Preserve traceability. Record code revision, config, dataset references, environment, worker, artifacts, and terminal state.

Fail explicitly. Lost workers, blocked validation, exhausted retries, and operator cancels land in named states with readable reasons.

Validation before launch

Submit-time validation catches a large class of avoidable failures. The worker image can be checked for required files, the config can be parsed, the checkpoint can be resolved, and the requested runtime can be matched against worker capabilities before a job starts.

This changes how operators use the system. They can submit exploratory work knowing the queue will reject malformed runs with a specific reason before those runs occupy hardware and fail later with a stack trace buried in logs.

Placement and capacity

Placement is explicit enough that an operator can review it later. The record shows why a job landed where it did: accelerator class, memory headroom, runtime tags, software environment, queue state, and any locality constraint that mattered.

Specialized hardware needs explicit reservation policy. If lightweight work reserves a scarce target, the scheduler makes that choice visible as a policy decision, or refuses the placement until the request is corrected.

Traceability

Every run carries the code revision it executed, the resolved configuration, the dataset references, the environment, the worker identity, and the artifacts produced. Write the record incrementally; waiting until the end loses the most important context when a run fails halfway through.

A result that leaves the system keeps its run reference. A figure in a report leads back to the job, the job leads back to the source and config, and the source and config explain the code path that produced the result.

Local and remote workers

Local and remote targets share the same job states and record format, even when their transport details differ. Remote workers add handoff, liveness, and log-collection concerns, and those concerns belong in the normal execution path.

Heartbeat failure creates a clean terminal state or a controlled retry. The job leaves the running list with a reason attached, and the operator sees whether the worker disappeared, validation blocked launch, the command exited, or a retry policy stopped further attempts.

Recovery

Queues and worker state need restart-safe storage with inspectable contents. After a supervisor restart, the system reconciles intended work with live processes from a known point. A recovery path that relies on operator inference from raw logs has already failed.

Recovery is an operator action. Stop, restart, retry, cancel, and review work through documented command paths, and the system reports what changed after each action.

Failure semantics

Failure type determines the next step. A validation rejection needs a corrected request. A transport error can warrant a retry with backoff. A missing file points to packaging or sync.
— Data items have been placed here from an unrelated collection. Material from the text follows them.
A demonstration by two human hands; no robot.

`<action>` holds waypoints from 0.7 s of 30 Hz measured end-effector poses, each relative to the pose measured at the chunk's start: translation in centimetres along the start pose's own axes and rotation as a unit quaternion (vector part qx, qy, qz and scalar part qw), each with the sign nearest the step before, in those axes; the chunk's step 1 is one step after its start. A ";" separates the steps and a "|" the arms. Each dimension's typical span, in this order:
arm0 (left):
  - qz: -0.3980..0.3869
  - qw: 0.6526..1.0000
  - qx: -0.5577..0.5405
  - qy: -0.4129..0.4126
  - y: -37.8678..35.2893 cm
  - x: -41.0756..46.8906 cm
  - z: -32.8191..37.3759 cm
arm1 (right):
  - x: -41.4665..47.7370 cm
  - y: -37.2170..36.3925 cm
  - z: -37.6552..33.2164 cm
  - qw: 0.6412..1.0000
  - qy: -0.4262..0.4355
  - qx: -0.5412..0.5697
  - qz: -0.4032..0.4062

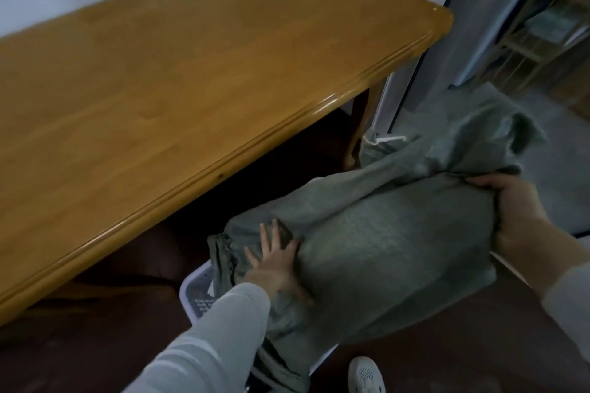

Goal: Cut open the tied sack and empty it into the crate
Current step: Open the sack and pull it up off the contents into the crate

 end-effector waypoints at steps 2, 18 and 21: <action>-0.025 1.000 0.004 0.004 -2.0 1.5 1.3 | 1.5 0.3 0.2 1.000 0.017 0.022 0.003; 0.112 0.748 -0.637 0.147 4.1 0.1 2.1 | 2.3 -2.6 -2.7 0.993 0.082 0.086 0.009; 0.088 0.658 -0.736 0.131 7.7 0.4 3.5 | 1.9 -4.3 -3.8 0.991 0.102 0.088 0.001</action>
Point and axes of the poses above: each hand's wrist, its own x-axis towards the middle knuckle, its own y-axis out of the back of the hand, z = x × y, the point moved 4 cm from there along x, towards the middle knuckle, and after that the axes turned 10 degrees about x, right-handed, at the moved point
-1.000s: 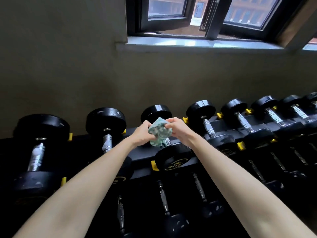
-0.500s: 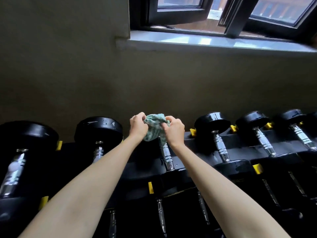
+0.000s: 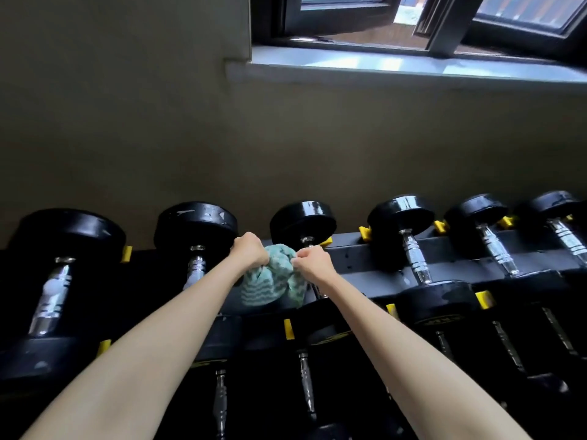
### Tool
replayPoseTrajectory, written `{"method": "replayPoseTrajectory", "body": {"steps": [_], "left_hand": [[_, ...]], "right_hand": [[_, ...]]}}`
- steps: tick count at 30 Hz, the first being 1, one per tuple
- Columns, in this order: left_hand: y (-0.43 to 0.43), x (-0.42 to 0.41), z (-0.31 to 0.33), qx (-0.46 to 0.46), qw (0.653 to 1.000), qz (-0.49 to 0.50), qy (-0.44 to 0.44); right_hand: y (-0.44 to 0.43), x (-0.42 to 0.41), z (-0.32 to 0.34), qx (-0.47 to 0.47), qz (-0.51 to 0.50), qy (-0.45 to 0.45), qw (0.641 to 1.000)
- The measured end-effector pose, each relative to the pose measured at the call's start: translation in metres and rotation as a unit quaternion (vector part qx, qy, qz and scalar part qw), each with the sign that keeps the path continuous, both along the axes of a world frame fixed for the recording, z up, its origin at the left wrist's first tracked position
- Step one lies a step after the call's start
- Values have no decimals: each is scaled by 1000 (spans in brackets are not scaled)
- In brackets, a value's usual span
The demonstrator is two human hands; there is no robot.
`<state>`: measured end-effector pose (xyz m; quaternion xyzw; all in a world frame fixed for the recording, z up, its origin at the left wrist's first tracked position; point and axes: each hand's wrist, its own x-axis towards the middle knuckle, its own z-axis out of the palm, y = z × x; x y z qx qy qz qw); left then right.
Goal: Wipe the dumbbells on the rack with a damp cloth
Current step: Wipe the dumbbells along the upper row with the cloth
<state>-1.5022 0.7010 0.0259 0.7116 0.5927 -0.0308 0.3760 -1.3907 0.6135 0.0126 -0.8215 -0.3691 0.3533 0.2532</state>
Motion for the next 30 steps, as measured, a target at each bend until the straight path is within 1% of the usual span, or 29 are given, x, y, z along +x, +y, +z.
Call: {"method": "replayPoseTrajectory", "body": {"steps": [2,3,4,5,7,8,9,10,11,12,14,16,18,20,21,23,26,28,30], "left_hand": [[-3,3,13,-36,995,21,-87],[-6,6,19,-42,989,28,-139],[-10,9,25,-46,980,32,-192],[-14,13,31,-59,967,33,-245],[-28,28,45,-119,939,3,-324],[-34,34,51,-157,925,-15,-345],[-40,40,56,-186,915,-37,-356],[-44,47,59,-201,909,-56,-361],[-48,53,61,-204,908,-72,-359],[-50,58,62,-200,909,-81,-356],[-52,64,62,-186,913,-75,-354],[-52,67,62,-174,912,-38,-370],[-47,68,58,-154,910,19,-385],[-38,68,49,-118,918,74,-371],[-33,67,44,-99,922,100,-360],[-25,62,35,-75,925,131,-348],[-19,55,25,-52,928,154,-336],[-14,49,18,-41,923,194,-329],[-9,43,14,-34,914,245,-323]], "right_hand": [[-6,9,11,12,-89,87,992],[-11,15,16,33,-142,151,978],[-17,19,21,52,-185,233,953],[-21,23,25,68,-212,321,921],[-35,35,31,108,-232,473,843],[-38,40,31,129,-233,525,808],[-41,44,30,146,-236,559,781],[-44,48,29,158,-240,569,771],[-45,52,29,166,-245,562,772],[-47,55,29,168,-253,543,783],[-47,63,28,177,-283,513,791],[-43,74,25,200,-321,502,778],[-36,87,22,232,-359,482,764],[-28,101,20,262,-394,445,761],[-23,108,18,267,-406,419,767],[-13,120,10,248,-411,376,793],[4,119,6,191,-370,342,843],[15,107,9,172,-340,322,867],[23,94,13,169,-336,291,880]]}}
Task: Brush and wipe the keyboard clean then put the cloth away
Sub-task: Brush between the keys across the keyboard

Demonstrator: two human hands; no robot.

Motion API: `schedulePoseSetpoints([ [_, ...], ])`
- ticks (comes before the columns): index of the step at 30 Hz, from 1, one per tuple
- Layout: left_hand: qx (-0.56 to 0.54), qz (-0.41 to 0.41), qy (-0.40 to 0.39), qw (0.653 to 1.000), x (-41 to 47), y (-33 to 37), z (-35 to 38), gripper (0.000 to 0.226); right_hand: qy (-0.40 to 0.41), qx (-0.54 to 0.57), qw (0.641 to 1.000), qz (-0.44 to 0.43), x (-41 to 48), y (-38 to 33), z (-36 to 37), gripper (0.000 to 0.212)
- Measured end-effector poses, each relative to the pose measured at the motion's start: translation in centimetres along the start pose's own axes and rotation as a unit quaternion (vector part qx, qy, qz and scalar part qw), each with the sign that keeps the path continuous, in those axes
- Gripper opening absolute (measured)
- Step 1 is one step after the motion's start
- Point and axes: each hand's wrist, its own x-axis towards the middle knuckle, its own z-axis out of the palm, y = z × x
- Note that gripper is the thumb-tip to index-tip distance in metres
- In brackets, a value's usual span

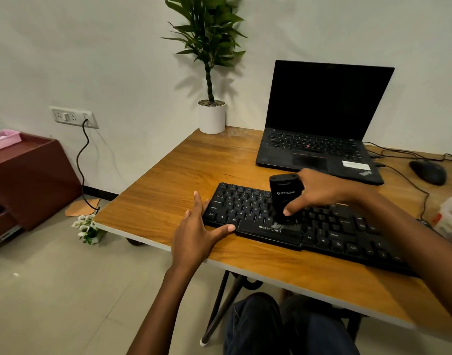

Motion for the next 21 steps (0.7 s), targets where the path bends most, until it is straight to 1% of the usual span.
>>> schedulePoseSetpoints([
  [2,-0.001,-0.003,-0.002,1.000,0.1,0.0,0.0,0.115,0.013,-0.005,1.000,-0.021,1.8,-1.3,0.0,0.023],
  [4,-0.001,-0.004,-0.004,1.000,0.2,0.0,0.1,0.115,0.065,0.049,0.995,-0.053,4.4,-2.6,1.4,0.025],
  [6,-0.003,-0.008,-0.004,1.000,0.3,0.0,0.1,0.115,0.122,0.107,0.984,-0.074,6.8,-3.8,3.8,0.032],
  [8,-0.002,-0.009,-0.003,1.000,0.3,-0.1,0.2,0.113,0.134,0.129,0.979,-0.084,8.1,-4.2,5.8,0.038],
  [10,-0.002,-0.008,-0.004,1.000,0.4,-0.2,0.2,0.112,0.129,0.114,0.982,-0.077,7.8,-3.5,6.1,0.040],
  [12,-0.005,-0.008,-0.002,1.000,0.4,-0.4,0.3,0.112,0.108,0.078,0.989,-0.064,6.2,-2.0,4.7,0.040],
  [15,-0.008,-0.008,0.000,1.000,0.4,-0.4,0.3,0.113,0.059,0.057,0.996,-0.028,2.6,0.4,2.0,0.031],
  [18,-0.012,-0.010,-0.003,1.000,0.4,-0.3,0.3,0.113,0.019,0.014,1.000,0.010,0.4,2.0,-0.6,0.028],
  [20,-0.014,-0.011,-0.004,1.000,0.4,-0.3,0.3,0.114,-0.012,-0.027,0.999,0.023,0.4,1.8,-1.8,0.030],
  [21,-0.015,-0.011,-0.005,1.000,0.3,-0.3,0.3,0.114,-0.013,-0.028,0.999,0.014,0.9,1.3,-2.0,0.030],
])
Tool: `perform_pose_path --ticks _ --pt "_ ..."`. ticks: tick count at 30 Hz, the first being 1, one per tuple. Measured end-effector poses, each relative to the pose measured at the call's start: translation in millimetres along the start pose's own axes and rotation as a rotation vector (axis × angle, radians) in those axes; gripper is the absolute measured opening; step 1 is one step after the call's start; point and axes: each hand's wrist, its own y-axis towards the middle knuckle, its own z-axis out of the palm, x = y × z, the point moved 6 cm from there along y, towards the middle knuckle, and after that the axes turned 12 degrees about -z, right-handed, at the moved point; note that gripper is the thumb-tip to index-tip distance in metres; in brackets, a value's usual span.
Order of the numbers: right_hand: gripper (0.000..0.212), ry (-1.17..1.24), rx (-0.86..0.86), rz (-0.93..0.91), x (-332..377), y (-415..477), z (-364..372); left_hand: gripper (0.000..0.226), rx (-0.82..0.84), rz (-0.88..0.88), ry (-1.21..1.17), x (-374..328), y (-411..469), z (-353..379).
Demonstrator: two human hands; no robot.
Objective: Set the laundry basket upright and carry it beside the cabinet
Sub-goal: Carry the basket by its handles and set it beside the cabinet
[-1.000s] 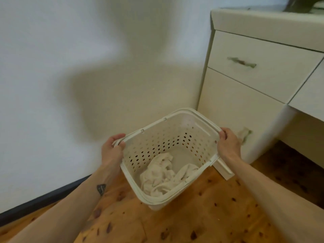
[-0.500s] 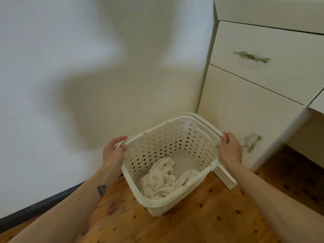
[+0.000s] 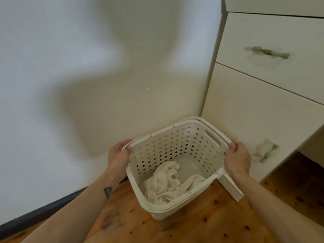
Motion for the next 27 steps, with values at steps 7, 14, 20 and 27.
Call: perform_pose_path --ticks 7,14,20,27 --pt "0.034 0.070 -0.044 0.012 -2.7 4.0 6.9 0.040 -0.002 0.001 -0.016 2.9 13.0 6.4" --pt "0.031 0.111 -0.074 0.054 -3.9 8.2 10.7 0.033 0.005 -0.022 -0.039 3.7 23.5 16.7" --pt "0.029 0.202 -0.180 0.211 -10.2 7.5 16.9 0.032 -0.018 -0.032 -0.037 3.1 33.1 19.8" --pt "0.031 0.277 -0.295 0.460 -18.8 3.8 24.7 0.021 -0.073 -0.062 -0.093 9.3 42.4 23.0"
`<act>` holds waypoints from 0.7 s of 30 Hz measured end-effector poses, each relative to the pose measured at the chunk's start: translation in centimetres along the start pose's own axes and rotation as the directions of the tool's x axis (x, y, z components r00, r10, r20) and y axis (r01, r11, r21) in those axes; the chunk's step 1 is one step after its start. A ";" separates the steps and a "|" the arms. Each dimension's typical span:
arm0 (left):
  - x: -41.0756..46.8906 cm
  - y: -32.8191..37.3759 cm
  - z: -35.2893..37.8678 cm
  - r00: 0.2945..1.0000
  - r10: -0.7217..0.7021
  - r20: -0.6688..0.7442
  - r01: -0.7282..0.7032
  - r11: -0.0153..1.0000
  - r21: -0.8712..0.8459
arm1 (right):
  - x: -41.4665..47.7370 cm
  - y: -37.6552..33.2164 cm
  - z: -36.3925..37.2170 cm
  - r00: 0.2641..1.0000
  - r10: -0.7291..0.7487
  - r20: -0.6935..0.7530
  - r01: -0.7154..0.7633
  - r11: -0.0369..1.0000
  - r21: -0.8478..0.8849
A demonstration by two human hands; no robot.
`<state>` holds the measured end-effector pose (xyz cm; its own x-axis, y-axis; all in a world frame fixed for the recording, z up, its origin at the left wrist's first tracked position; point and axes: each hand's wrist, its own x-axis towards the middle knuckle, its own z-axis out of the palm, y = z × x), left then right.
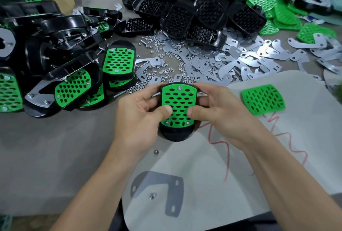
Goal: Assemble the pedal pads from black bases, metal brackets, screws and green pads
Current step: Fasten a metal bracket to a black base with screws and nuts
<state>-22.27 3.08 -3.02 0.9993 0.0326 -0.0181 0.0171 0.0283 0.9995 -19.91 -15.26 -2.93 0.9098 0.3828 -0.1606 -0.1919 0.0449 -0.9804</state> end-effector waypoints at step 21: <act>-0.3 0.9 0.2 0.995 0.088 0.052 -0.096 0.980 0.173 | -0.2 0.6 0.7 0.985 -0.078 -0.157 0.088 0.994 0.057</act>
<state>-22.56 2.90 -2.08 0.9973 -0.0167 0.0712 -0.0729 -0.1479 0.9863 -20.44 -14.65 -3.38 0.9685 0.2285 -0.0994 -0.1317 0.1309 -0.9826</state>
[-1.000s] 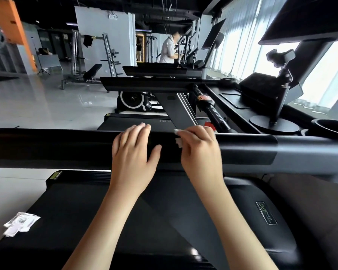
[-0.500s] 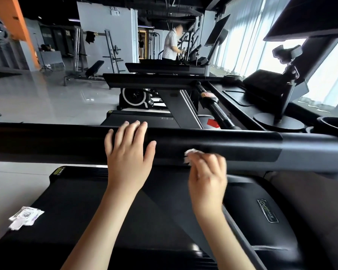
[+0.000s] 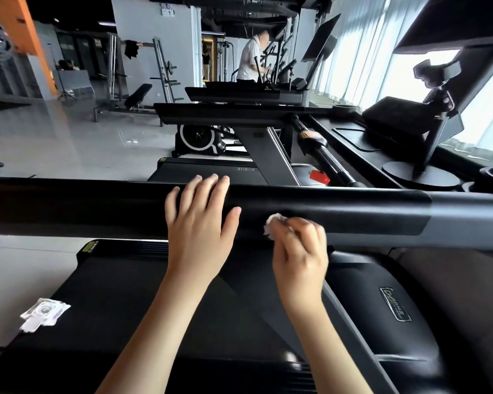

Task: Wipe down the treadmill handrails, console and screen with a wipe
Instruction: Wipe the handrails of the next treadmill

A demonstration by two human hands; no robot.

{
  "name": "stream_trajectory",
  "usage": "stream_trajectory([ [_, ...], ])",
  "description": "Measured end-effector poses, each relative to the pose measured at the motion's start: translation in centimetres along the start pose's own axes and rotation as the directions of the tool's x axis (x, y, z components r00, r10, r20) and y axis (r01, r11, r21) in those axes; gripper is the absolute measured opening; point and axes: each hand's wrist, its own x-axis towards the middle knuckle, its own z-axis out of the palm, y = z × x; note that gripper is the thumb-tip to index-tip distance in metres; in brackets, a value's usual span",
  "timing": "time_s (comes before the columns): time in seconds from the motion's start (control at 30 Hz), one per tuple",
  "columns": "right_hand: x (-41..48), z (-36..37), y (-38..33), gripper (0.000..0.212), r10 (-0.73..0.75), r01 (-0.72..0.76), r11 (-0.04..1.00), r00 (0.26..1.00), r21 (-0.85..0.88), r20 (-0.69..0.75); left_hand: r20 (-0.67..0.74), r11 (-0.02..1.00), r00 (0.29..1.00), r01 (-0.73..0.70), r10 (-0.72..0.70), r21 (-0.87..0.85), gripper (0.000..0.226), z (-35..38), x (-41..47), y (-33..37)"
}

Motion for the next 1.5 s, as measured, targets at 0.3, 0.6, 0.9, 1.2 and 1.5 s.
stream_trajectory([
  [0.3,0.3,0.6,-1.0,0.023,0.044,-0.046,0.998,0.998,-0.043,-0.045,-0.04,0.996,0.995,0.09,-0.09,0.01,0.048,-1.1,-0.2,-5.5],
  [0.6,6.6,3.7,-4.6,0.02,-0.018,0.015,1.0,0.978,0.015,0.208,-0.031,0.999,0.999,0.031,-0.031,0.018,0.047,-0.9,-0.5,-6.3],
  [0.9,8.5,4.9,-5.3,0.036,0.073,-0.075,0.997,0.928,-0.009,0.366,-0.036,1.0,0.999,-0.009,0.01,0.014,0.047,-0.9,-0.6,-6.8],
  [1.2,7.0,3.5,-5.1,0.028,0.003,0.028,0.981,0.987,-0.19,0.162,-0.052,1.0,0.999,-0.006,0.006,0.008,0.046,-0.8,-0.6,-6.8],
  [1.5,2.3,1.4,-3.3,0.017,-0.001,0.002,1.0,0.999,-0.022,0.043,-0.058,0.999,0.998,0.031,-0.03,0.011,0.046,-0.7,-0.7,-6.2],
])
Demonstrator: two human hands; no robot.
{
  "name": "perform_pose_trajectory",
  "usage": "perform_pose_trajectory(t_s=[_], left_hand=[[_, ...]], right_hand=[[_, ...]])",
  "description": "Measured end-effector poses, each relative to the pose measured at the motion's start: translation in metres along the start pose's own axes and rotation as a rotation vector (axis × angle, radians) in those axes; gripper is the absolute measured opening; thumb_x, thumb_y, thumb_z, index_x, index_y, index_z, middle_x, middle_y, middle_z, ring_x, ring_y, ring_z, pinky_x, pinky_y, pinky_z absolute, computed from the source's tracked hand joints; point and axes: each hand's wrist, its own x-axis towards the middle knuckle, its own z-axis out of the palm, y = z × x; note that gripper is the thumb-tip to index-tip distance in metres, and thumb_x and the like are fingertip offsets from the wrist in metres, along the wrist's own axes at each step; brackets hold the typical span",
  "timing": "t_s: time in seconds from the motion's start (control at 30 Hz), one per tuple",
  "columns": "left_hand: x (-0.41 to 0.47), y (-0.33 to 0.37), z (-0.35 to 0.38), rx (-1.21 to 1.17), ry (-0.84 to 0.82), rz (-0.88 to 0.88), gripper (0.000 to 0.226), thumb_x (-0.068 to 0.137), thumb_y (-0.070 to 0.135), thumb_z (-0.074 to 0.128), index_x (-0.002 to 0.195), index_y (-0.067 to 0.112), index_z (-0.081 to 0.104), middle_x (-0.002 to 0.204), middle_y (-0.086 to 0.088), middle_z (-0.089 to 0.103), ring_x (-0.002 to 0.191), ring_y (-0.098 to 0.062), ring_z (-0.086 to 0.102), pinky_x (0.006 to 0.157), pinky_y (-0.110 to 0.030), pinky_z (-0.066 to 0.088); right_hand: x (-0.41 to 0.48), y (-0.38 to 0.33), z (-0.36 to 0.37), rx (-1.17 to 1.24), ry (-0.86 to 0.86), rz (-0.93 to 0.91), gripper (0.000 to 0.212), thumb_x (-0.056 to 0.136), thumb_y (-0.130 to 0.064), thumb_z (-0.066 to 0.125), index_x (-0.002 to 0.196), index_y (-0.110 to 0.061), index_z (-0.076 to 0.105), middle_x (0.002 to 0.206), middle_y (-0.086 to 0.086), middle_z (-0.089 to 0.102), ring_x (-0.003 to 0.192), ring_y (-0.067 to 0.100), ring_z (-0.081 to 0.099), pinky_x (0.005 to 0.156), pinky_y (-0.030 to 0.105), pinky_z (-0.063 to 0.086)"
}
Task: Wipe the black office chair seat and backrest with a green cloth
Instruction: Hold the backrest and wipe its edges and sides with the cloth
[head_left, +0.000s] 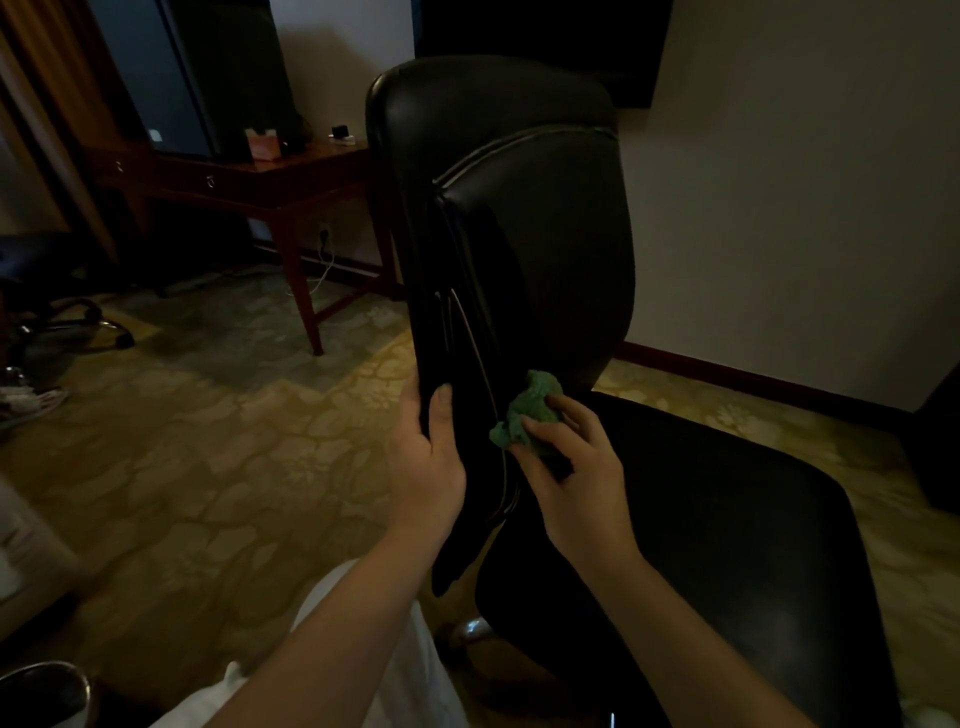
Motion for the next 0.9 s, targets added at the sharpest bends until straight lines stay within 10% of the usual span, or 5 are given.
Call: perform_pose_trajectory(t_s=[0.9], left_hand=[[0.0,-0.002,-0.003,-0.052,-0.024,-0.025,0.054,0.097,0.052,0.041,0.144,0.028,0.048,0.128,0.013,0.063,0.119,-0.003,0.058,0.103,-0.037,0.049]], right_hand=[[-0.004,0.017,-0.006,0.02,0.022,-0.072,0.025,0.089,-0.014,0.068,0.114,-0.013,0.07,0.135,-0.006,0.05,0.126,-0.001,0.048,0.101,0.012,0.042]])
An out-of-memory error needs visibility because another automatic attempt may repeat the same failure.

Named terminal states make triage faster: completed, canceled, validation_failed, worker_lost, command_failed, retry_exhausted. The exact names matter less than the discipline of keeping them distinct.

What the record provides

Good experiment operations leave behind finished jobs and a body of work that remains searchable, comparable, reviewable, and reusable away from the original run context. That record survives model swaps, hardware changes, and turnover in the people operating the system.